EDTECH: What projects have you started in your role with MSBA’s Center for Education Safety?
MCDONALD: We’re building a full-size, first-of-its-kind school safety training center here in Missouri. It’s going to become the Advanced Center for School Safety, and we’re working with industry partners to bring in the very best technology.
Our training center has three components: an artificial intelligence and cyber command center, a threat management institute and a critical incident response training facility, all in the same building. It bridges technology and school safety, and the intersection of those two things is critical in how we understand the threats of today and the threats of tomorrow.
As we began building this training facility, I started thinking, it’s great, but not everybody can come to us. Not everybody can get away from their school district, so let’s go to them.
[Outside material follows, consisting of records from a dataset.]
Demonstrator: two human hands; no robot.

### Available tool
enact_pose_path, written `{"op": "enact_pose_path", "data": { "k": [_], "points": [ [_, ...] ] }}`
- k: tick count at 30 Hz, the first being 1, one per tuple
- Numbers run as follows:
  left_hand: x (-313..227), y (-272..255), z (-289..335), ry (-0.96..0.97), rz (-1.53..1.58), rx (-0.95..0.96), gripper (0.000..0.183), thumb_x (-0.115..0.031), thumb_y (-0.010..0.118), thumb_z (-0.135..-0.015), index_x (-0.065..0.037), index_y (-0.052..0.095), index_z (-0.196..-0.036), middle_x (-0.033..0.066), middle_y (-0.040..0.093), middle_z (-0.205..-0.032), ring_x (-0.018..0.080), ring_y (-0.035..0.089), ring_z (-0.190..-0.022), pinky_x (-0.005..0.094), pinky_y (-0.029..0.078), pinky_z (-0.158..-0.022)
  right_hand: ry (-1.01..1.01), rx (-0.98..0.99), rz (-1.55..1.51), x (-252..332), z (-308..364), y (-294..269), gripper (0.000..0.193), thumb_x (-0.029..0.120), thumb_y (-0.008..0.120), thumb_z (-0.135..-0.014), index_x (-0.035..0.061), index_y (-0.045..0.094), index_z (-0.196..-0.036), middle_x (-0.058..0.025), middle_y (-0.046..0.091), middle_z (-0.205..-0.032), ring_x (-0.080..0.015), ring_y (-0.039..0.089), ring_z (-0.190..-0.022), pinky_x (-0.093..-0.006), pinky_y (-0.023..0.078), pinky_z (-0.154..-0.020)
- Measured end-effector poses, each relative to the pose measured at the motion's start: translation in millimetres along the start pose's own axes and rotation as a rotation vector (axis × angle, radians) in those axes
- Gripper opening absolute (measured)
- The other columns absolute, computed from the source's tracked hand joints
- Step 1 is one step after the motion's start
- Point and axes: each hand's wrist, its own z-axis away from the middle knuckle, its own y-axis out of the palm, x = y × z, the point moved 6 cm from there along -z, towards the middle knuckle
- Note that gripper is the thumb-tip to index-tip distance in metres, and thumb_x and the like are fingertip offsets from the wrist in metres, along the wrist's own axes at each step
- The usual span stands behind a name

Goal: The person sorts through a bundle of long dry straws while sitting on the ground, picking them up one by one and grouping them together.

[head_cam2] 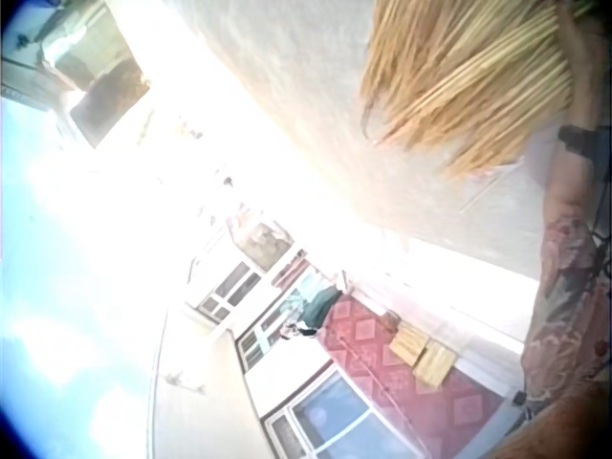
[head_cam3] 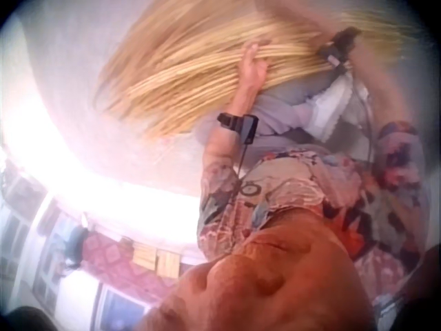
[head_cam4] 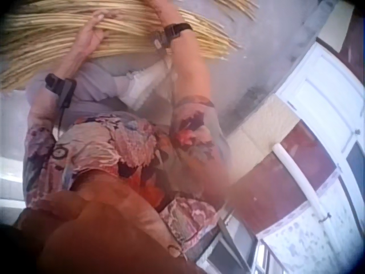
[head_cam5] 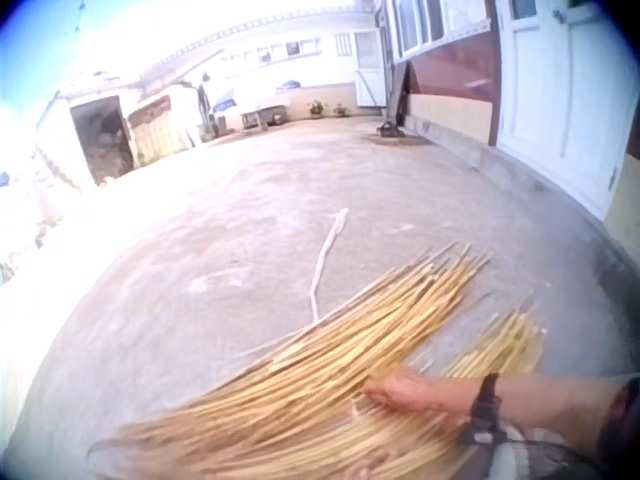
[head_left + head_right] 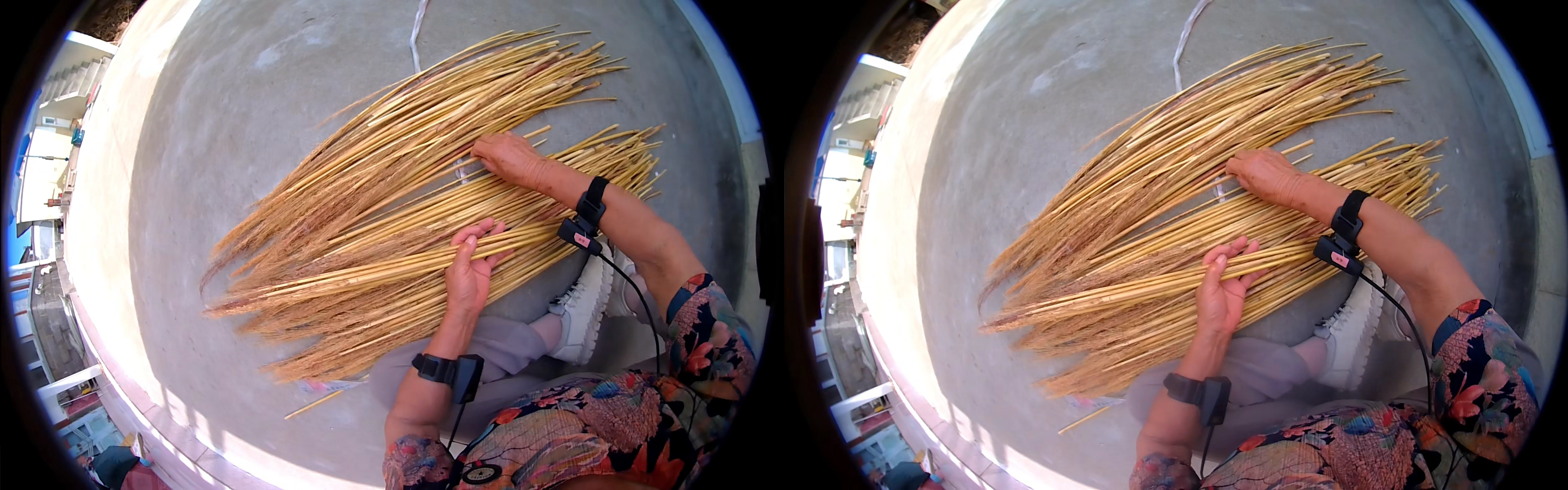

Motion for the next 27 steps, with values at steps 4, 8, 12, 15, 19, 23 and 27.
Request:
{"op": "enact_pose_path", "data": {
  "k": [4,8,12,15,19,23,27],
  "points": [
    [-2.3,-3.9,-0.4,0.012,0.003,-0.011,0.016,-0.013,0.041,-0.09,-0.006,0.048,-0.103,0.0188,0.049,-0.118,0.0351,0.046,-0.115,0.0534,0.047,-0.087,-0.041,-0.057,-0.115,-13.1,1.0,-25.2,0.015,0.013,0.058,-0.077,0.0073,0.06,-0.092,-0.0115,0.058,-0.087,-0.0314,0.055,-0.086,-0.0384,0.045,-0.075],
    [0.3,-3.3,-3.1,0.003,-0.001,-0.015,0.016,-0.013,0.041,-0.09,-0.006,0.048,-0.103,0.0191,0.049,-0.117,0.0358,0.045,-0.115,0.0553,0.045,-0.088,0.044,0.101,-0.167,-21.3,5.5,-16.8,0.014,0.014,0.059,-0.076,0.0068,0.06,-0.088,-0.0117,0.057,-0.086,-0.0316,0.055,-0.085,-0.0389,0.045,-0.074],
    [0.0,-1.0,-0.9,0.005,-0.009,-0.019,0.017,-0.013,0.041,-0.09,-0.006,0.048,-0.104,0.0191,0.049,-0.117,0.036,0.045,-0.115,0.0555,0.045,-0.088,-0.084,0.11,-0.003,-5.1,17.7,5.3,0.009,0.017,0.057,-0.076,0.0103,0.059,-0.082,-0.0078,0.056,-0.082,-0.0269,0.055,-0.085,-0.0381,0.043,-0.071],
    [0.4,1.2,-0.8,0.004,-0.013,-0.013,0.017,-0.013,0.042,-0.09,-0.006,0.048,-0.104,0.0189,0.05,-0.116,0.0359,0.045,-0.115,0.0553,0.044,-0.089,-0.134,0.084,0.133,7.5,22.4,11.4,0.008,0.016,0.053,-0.076,0.0118,0.059,-0.079,-0.0058,0.055,-0.08,-0.025,0.054,-0.086,-0.0374,0.041,-0.073],
    [0.4,1.1,0.2,-0.01,-0.005,-0.033,0.016,-0.013,0.042,-0.09,-0.006,0.049,-0.102,0.0187,0.05,-0.115,0.0358,0.046,-0.114,0.0547,0.045,-0.088,-0.176,0.097,0.118,14.7,26.1,15.3,0.007,0.014,0.053,-0.074,0.0098,0.056,-0.08,-0.0074,0.053,-0.081,-0.026,0.052,-0.086,-0.0373,0.042,-0.072],
    [0.9,-0.2,-0.7,-0.019,-0.001,-0.017,0.015,-0.013,0.042,-0.09,-0.006,0.048,-0.102,0.0185,0.05,-0.115,0.0356,0.046,-0.114,0.0541,0.046,-0.088,-0.166,0.058,0.012,11.5,31.6,18.0,0.01,0.011,0.055,-0.073,0.0093,0.054,-0.082,-0.0085,0.051,-0.082,-0.027,0.052,-0.084,-0.0379,0.041,-0.072],
    [0.5,1.1,0.1,-0.014,0.001,-0.03,0.016,-0.013,0.042,-0.09,-0.006,0.048,-0.103,0.0184,0.05,-0.115,0.0355,0.046,-0.114,0.0537,0.046,-0.088,-0.163,0.075,0.028,12.8,30.8,11.2,0.013,0.011,0.054,-0.075,0.0096,0.055,-0.088,-0.0092,0.052,-0.087,-0.028,0.052,-0.084,-0.0376,0.041,-0.074]
  ]
}}
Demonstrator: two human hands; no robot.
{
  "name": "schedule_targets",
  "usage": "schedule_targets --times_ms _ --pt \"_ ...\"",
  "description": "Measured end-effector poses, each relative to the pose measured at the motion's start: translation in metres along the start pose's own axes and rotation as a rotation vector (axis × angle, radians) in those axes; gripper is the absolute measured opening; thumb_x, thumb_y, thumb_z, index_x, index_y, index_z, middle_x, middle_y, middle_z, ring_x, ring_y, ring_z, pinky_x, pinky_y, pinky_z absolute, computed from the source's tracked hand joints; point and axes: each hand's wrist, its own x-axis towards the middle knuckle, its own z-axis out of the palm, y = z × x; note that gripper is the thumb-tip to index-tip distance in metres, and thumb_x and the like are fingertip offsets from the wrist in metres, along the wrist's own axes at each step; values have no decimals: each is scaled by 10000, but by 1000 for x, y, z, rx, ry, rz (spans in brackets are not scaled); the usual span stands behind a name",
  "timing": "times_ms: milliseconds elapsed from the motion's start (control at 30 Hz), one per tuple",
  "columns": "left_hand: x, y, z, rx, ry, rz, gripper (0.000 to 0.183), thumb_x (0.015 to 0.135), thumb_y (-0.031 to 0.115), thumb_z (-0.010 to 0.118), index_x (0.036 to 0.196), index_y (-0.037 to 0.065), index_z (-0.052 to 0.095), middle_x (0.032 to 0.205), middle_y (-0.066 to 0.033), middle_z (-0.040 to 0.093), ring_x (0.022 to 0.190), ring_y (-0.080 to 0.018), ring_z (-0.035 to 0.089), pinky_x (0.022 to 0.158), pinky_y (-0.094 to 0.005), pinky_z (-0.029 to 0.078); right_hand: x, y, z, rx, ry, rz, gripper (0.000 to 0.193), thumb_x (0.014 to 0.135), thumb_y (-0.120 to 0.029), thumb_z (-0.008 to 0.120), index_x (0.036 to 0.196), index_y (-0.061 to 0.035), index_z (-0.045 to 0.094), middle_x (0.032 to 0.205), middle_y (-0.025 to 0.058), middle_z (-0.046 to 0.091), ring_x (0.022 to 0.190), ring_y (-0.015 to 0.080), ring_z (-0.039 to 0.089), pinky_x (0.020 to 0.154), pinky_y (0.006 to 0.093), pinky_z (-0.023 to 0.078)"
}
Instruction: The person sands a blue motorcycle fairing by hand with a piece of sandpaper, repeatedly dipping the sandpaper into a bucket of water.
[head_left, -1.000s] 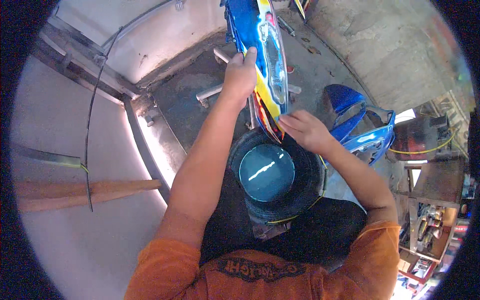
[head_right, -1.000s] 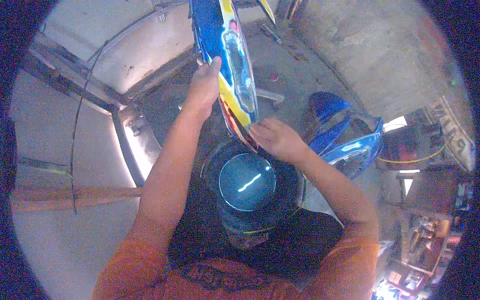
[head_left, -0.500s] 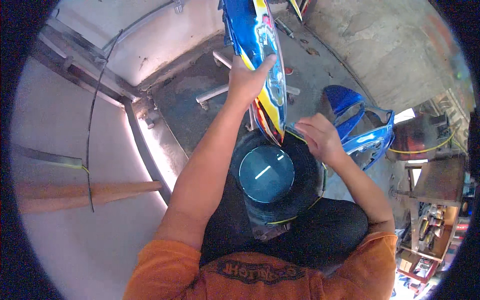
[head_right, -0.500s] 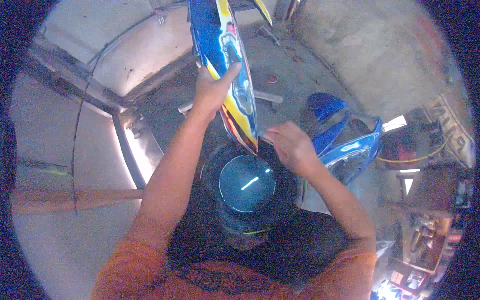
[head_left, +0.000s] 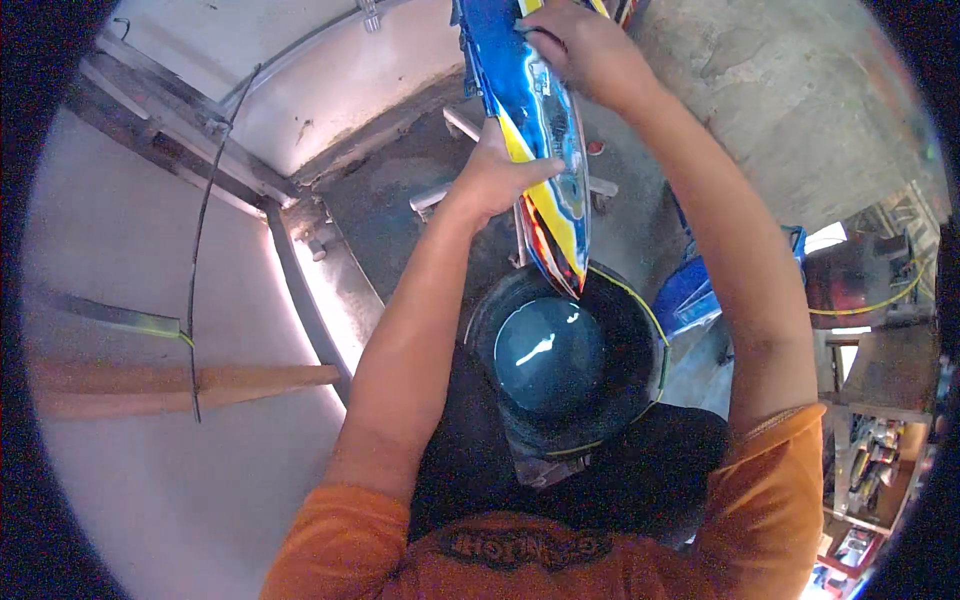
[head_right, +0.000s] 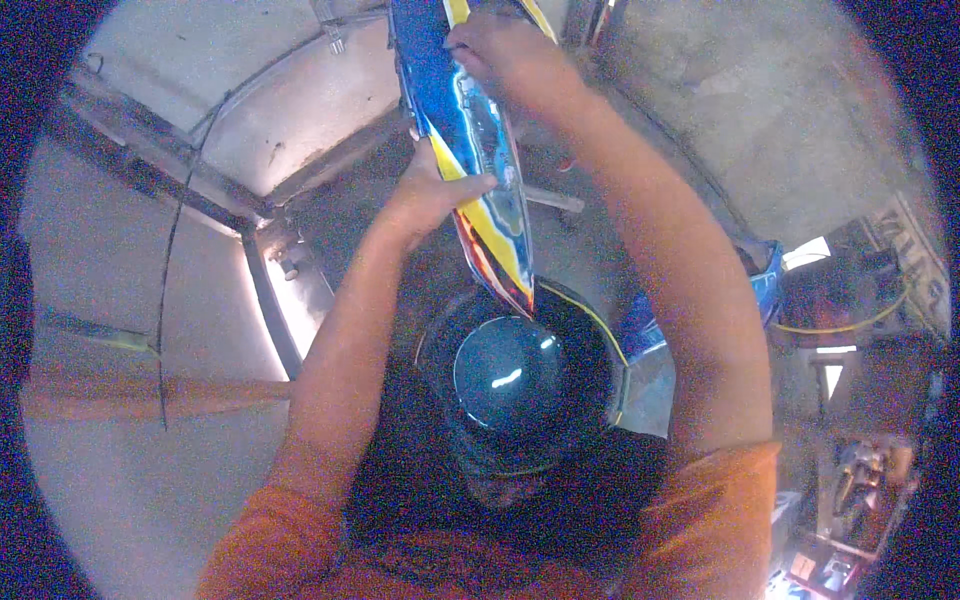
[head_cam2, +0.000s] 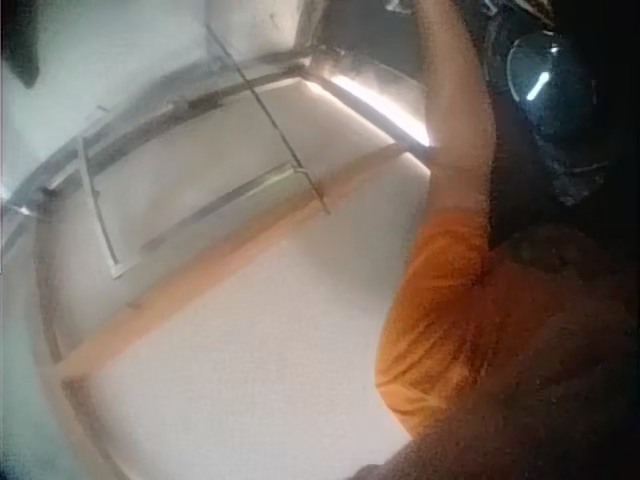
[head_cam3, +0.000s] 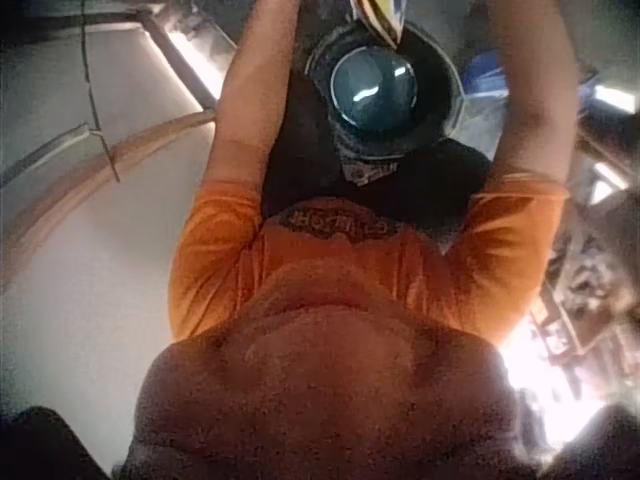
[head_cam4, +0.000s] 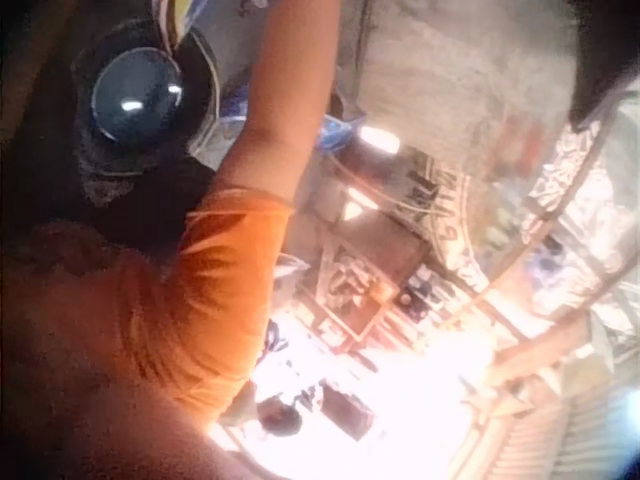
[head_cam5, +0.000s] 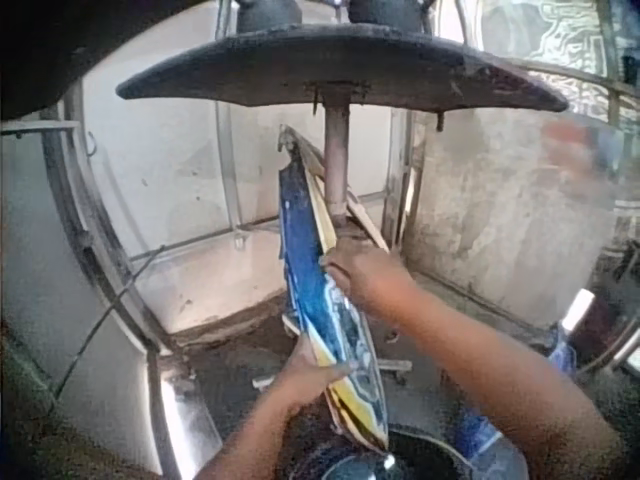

EDTECH: What does that look like? How can you bring safety training to school districts?
MCDONALD: The idea started as a mobile training lab, where we would add the technology and the tools necessary to go to the school and train them on any and all hazard situations, whether it’s a tornado, an active shooter or a fire. So, we purchased smoke machines that fill a building with smoke. We purchased an interactive simulator that we can bring out to a school, and it’s completely immersive. It has more than 1,200 scenarios.
That opportunity provides us the ability to train schools anywhere in the state — from our smallest rural schools to our largest urban districts — and our team is out everywhere, every day. We’re based all over the state.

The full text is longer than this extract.